Records provided section start
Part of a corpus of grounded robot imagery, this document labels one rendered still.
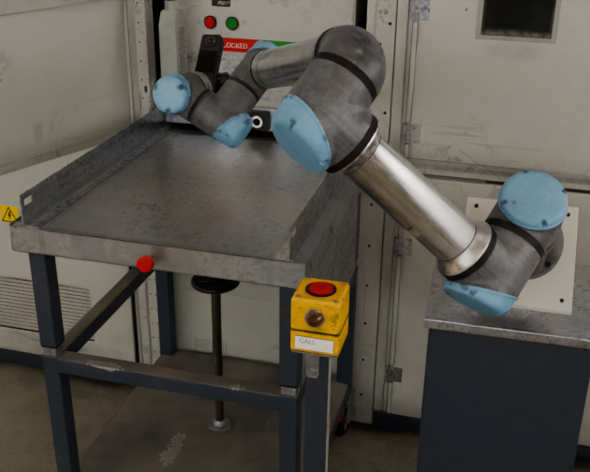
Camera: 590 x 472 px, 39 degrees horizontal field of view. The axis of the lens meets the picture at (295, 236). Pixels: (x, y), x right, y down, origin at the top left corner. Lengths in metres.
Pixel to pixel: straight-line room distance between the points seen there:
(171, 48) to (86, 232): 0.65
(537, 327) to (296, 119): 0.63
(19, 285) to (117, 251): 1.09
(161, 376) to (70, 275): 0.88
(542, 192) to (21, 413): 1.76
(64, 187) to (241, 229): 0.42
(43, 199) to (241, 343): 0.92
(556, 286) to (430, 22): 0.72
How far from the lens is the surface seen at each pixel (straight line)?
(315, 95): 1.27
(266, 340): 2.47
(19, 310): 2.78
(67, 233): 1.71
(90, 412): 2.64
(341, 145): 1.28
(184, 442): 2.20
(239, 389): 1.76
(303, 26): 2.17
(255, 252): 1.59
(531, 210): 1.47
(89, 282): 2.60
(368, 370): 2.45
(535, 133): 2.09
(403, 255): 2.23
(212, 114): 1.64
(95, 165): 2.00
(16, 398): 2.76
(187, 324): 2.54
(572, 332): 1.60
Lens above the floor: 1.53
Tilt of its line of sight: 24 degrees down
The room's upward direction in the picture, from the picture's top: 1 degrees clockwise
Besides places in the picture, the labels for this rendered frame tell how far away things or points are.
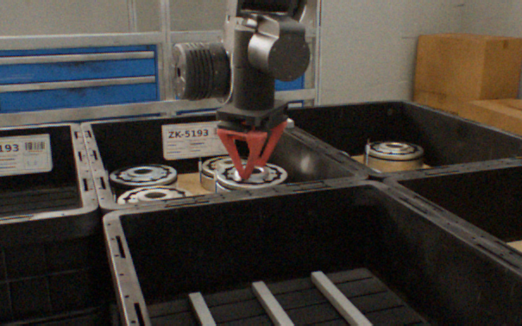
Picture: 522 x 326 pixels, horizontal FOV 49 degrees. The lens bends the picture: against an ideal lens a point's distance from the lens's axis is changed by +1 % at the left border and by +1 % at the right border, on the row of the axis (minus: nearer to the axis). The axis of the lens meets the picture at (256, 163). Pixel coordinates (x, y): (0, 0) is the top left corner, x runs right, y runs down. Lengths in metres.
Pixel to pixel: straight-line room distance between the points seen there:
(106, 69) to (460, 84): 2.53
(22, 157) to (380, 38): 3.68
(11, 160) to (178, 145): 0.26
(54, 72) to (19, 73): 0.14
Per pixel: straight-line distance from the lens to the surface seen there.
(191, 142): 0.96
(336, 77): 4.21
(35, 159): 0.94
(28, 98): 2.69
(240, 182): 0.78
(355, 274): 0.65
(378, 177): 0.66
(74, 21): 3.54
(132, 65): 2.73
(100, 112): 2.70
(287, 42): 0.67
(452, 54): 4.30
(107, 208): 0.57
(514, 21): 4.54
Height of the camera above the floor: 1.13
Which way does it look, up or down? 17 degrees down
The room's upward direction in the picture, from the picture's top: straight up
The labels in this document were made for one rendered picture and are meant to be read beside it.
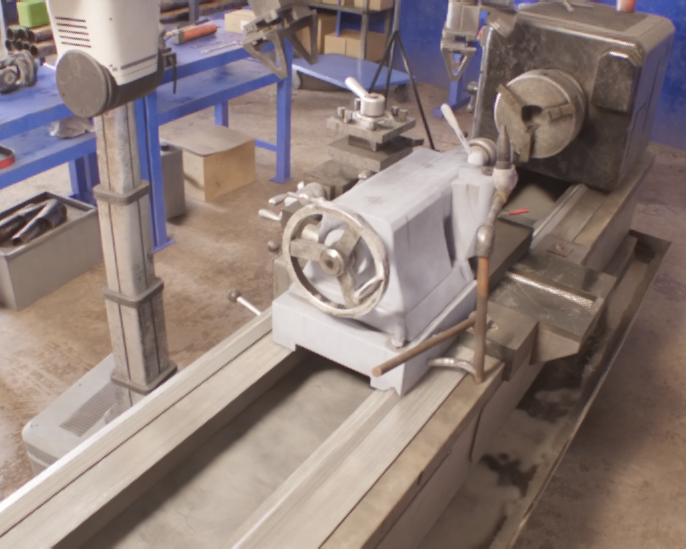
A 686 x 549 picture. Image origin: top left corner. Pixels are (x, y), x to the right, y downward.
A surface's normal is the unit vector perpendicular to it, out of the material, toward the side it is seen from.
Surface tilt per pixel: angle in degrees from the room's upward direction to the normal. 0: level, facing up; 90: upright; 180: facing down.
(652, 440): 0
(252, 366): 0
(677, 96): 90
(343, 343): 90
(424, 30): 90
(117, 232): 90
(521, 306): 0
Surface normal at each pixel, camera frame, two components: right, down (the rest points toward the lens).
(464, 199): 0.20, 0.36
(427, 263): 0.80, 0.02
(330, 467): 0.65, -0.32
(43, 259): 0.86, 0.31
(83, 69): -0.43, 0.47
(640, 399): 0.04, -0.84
Records provided section end
Records provided section start
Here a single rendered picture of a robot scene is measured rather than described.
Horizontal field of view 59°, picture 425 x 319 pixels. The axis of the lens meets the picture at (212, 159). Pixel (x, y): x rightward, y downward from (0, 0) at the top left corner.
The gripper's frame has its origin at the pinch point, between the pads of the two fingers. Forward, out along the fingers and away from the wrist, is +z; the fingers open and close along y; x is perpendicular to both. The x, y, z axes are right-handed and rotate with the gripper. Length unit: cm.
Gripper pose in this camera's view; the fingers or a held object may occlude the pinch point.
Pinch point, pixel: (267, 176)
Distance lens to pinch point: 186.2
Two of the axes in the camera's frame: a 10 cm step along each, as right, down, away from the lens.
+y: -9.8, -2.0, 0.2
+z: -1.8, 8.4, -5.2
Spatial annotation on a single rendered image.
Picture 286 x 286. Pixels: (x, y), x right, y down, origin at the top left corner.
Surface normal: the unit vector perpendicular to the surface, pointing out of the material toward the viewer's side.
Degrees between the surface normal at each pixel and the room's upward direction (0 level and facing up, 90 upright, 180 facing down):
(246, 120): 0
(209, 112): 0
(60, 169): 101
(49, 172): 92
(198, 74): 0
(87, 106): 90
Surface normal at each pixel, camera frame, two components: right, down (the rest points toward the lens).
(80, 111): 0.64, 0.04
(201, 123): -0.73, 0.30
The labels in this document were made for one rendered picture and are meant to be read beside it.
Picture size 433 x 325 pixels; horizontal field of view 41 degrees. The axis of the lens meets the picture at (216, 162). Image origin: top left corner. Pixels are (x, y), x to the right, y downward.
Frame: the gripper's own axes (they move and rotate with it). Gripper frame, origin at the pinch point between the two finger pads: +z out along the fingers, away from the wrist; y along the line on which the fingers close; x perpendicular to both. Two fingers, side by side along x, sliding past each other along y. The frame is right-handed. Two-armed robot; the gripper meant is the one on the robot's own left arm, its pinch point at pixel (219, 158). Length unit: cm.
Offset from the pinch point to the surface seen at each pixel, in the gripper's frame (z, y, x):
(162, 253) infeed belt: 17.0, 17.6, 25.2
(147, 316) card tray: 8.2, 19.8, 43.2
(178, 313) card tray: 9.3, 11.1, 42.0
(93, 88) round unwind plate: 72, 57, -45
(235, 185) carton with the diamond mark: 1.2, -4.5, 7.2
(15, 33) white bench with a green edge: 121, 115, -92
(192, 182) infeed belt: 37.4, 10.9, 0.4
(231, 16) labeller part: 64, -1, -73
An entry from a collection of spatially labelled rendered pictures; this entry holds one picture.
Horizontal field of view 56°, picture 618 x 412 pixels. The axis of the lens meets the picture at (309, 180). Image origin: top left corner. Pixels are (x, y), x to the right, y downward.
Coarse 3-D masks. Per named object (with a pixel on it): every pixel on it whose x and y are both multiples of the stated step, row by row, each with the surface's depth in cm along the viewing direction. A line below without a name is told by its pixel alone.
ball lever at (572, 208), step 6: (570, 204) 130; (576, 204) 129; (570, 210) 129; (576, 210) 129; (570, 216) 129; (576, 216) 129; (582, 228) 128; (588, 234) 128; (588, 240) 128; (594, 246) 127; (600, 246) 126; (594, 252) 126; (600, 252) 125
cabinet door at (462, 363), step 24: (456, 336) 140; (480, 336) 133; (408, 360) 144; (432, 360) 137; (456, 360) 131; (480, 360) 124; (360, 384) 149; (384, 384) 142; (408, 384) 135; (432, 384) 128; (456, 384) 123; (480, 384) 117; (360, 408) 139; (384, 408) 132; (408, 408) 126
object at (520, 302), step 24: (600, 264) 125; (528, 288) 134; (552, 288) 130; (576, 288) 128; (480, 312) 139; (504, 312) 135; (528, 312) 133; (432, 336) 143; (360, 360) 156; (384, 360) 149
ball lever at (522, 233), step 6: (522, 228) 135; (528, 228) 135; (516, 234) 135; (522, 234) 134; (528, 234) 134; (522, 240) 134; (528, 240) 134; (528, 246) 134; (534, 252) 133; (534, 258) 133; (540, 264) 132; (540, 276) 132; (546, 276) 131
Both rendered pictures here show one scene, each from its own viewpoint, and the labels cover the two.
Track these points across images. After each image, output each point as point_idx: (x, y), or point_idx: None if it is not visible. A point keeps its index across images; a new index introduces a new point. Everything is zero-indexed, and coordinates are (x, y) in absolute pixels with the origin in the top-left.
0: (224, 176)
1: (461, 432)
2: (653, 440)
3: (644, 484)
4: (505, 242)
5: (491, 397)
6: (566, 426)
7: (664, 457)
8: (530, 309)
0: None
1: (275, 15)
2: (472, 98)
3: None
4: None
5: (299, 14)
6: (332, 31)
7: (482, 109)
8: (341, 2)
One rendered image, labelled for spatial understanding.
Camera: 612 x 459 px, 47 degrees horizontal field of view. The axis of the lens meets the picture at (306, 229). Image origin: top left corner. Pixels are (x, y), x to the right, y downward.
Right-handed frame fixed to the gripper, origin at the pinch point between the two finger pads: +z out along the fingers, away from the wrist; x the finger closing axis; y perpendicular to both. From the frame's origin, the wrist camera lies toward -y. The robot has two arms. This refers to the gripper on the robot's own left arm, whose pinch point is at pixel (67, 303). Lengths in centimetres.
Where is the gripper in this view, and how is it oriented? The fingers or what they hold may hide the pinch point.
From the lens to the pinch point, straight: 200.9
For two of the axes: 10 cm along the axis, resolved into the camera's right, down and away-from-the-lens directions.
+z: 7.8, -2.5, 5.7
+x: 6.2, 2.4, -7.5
Records provided section end
● Try it: Return a word-for-word copy of the lines above from the one holding "(652, 440): 0" through the one holding "(427, 263): 0.80, 0.02", with both of them included and nothing besides.

● Answer section:
(652, 440): 0
(252, 366): 0
(677, 96): 90
(343, 343): 90
(424, 30): 90
(117, 232): 90
(521, 306): 0
Surface normal at each pixel, camera frame, two components: right, down (the rest points toward the lens).
(464, 199): 0.20, 0.36
(427, 263): 0.80, 0.02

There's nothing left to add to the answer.